*What is expected*: The full listing, copied exactly and free of pictures, is the expected reply.

*Records for this task*:
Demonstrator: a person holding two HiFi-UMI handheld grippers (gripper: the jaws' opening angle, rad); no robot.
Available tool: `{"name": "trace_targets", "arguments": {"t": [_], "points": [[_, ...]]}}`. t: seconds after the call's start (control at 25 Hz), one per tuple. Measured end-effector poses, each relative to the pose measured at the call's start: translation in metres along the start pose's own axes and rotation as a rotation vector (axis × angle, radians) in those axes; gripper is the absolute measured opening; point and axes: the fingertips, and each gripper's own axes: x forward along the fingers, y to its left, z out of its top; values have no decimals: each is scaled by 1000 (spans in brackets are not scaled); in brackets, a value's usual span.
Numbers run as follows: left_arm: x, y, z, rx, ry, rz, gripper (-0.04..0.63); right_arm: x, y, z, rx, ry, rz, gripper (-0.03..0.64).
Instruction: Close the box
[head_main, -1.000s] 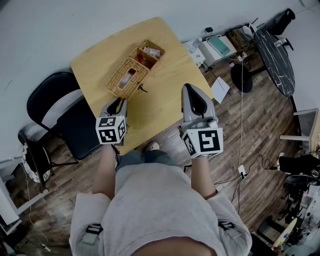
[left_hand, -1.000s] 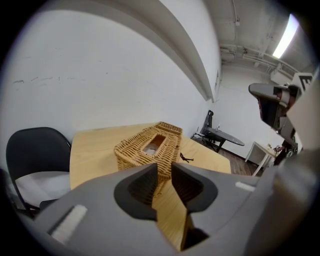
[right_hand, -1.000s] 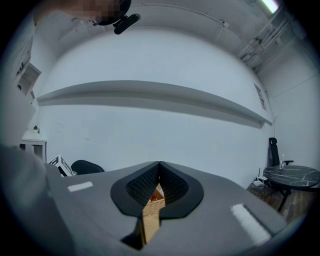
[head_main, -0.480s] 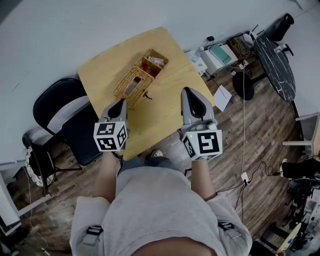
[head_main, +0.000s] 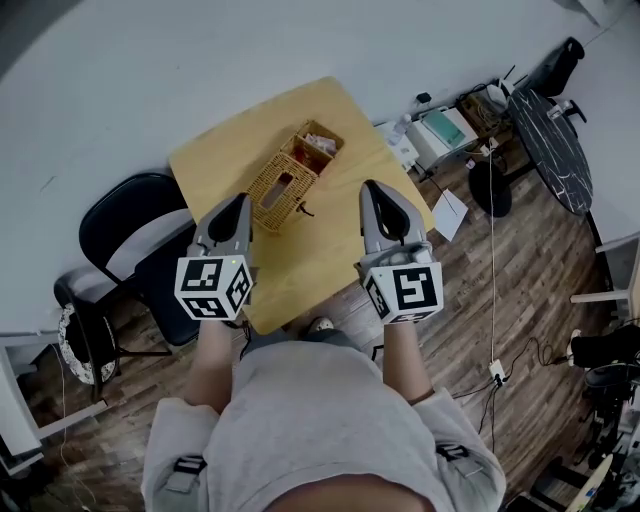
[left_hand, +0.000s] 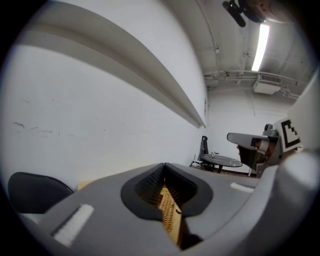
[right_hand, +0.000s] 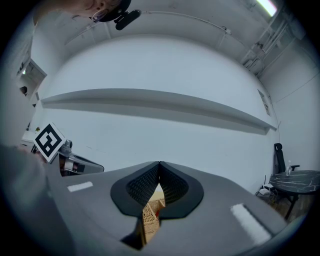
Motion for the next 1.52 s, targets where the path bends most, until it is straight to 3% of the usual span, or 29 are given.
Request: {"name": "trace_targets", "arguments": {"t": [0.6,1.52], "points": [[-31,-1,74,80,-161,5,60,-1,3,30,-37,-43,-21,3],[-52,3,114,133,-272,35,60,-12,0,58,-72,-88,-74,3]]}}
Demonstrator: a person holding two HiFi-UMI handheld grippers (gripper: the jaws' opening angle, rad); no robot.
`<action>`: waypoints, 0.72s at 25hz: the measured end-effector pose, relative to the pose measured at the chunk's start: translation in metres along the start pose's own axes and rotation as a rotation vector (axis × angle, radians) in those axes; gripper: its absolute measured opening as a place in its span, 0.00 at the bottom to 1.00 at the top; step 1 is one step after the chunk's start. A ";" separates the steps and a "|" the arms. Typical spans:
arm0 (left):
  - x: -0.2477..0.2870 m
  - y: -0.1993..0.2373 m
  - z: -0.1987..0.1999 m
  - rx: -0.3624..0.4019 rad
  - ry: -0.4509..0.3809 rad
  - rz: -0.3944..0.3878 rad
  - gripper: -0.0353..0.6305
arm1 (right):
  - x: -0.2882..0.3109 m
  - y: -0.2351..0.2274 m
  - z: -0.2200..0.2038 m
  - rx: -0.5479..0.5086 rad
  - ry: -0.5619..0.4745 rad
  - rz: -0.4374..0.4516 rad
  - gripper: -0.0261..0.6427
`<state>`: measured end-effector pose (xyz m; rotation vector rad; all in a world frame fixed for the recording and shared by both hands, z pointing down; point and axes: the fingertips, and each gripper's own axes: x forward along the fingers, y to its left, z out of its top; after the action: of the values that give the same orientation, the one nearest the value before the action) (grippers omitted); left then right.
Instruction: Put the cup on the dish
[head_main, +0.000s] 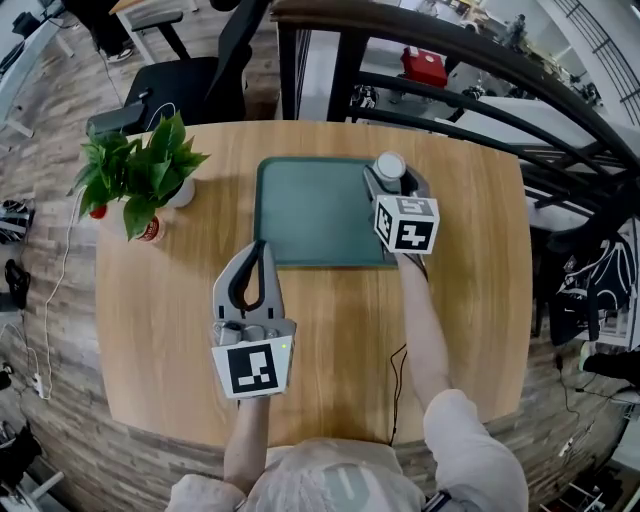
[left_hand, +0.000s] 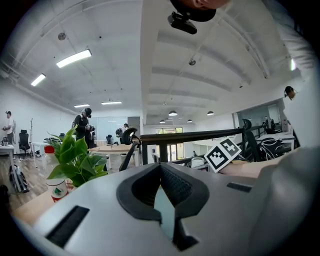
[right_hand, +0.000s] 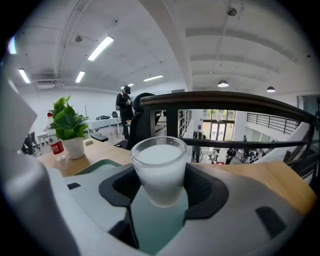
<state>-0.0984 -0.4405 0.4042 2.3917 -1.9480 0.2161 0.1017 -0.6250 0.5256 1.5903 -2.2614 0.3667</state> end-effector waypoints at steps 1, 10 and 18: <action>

*Written answer*:
Demonstrator: a person holding two HiFi-UMI handheld grippers (gripper: the jaws' opening angle, rad); no robot.
Available tool: `{"name": "trace_targets", "arguments": {"t": [_], "points": [[_, ...]]}}`. t: seconds after the call's start (control at 25 Hz), one per tuple. Measured end-effector poses, each relative to the pose measured at the call's start: translation in metres along the start pose's own axes and rotation as a rotation vector (axis × angle, radians) in those axes; gripper is the absolute measured opening; point and axes: the fingertips, and each gripper's own axes: x forward along the fingers, y to its left, z out of its top; values have no decimals: each is scaled by 1000 (spans in brackets are not scaled); in brackets, a value's usual span.
Numbers run as follows: left_arm: x, y, z, rx, ry, rz, gripper (-0.04..0.63); right_arm: x, y, z, rx, ry, rz, gripper (-0.03..0.64).
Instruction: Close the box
[head_main, -1.000s] 
[left_hand, -1.000s] 
[right_hand, -1.000s] 
[head_main, -0.480s] 
[head_main, +0.000s] 
[left_hand, +0.000s] 
[right_hand, +0.000s] 
Motion for the next 1.52 s, targets where the path bends most, until it is straight to 3% of the usual span, or 29 are given.
Request: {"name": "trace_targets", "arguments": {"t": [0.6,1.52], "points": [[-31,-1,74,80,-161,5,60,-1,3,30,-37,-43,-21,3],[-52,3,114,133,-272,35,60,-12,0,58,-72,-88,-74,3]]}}
Demonstrator: a person holding two HiFi-UMI handheld grippers (gripper: the jaws' opening angle, rad); no robot.
`<action>`: waypoints, 0.72s at 25hz: the measured end-effector pose, relative to the pose measured at the chunk's start: translation in metres along the start pose's own axes and rotation as a rotation vector (axis × angle, radians) in those axes; gripper: its absolute measured opening as a place in its span, 0.00 at the bottom to 1.00 at the top; step 1 is one step after the chunk's start. A ";" separates the steps and a "|" the arms. Typical spans:
arm0 (left):
  - x: -0.2477..0.2870 m
  - y: -0.1993..0.2373 m
  - z: -0.1987..0.1999 m
  - rx: -0.3624..0.4019 rad
  - ry: -0.4509..0.3809 rad
  - rz: -0.3944..0.3878 rad
  - gripper: -0.0353..0.6305
arm1 (right):
  - x: -0.2882..0.3109 m
  - y: -0.2351..0.2274 m
  - z: -0.2200..0.2038 m
  - rx: -0.5479..0.5086 rad
  - ry: -0.5619..0.4745 rad
  - rz: -0.4374..0.4516 rad
  - gripper: -0.0261..0.6427
`<state>`: measured end-effector pose (xyz m; rotation vector rad; all in a world frame fixed for the recording and shared by both hands, z pointing down; point and axes: the fingertips, and each gripper's own axes: x forward along the fingers, y to its left, z out of its top; after the action: of the values that give the same orientation, the one nearest the value before the action) (grippers omitted); left then right.
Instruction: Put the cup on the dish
[head_main, +0.000s] 
[left_hand, +0.000s] 
[right_hand, +0.000s] 
<state>-0.0984 -0.4405 0.4042 2.3917 -1.9480 0.2161 0.1017 -0.6250 0.5256 1.5903 -2.2614 0.3667</state> end-effector waypoints at steps 1, 10 and 18: <action>

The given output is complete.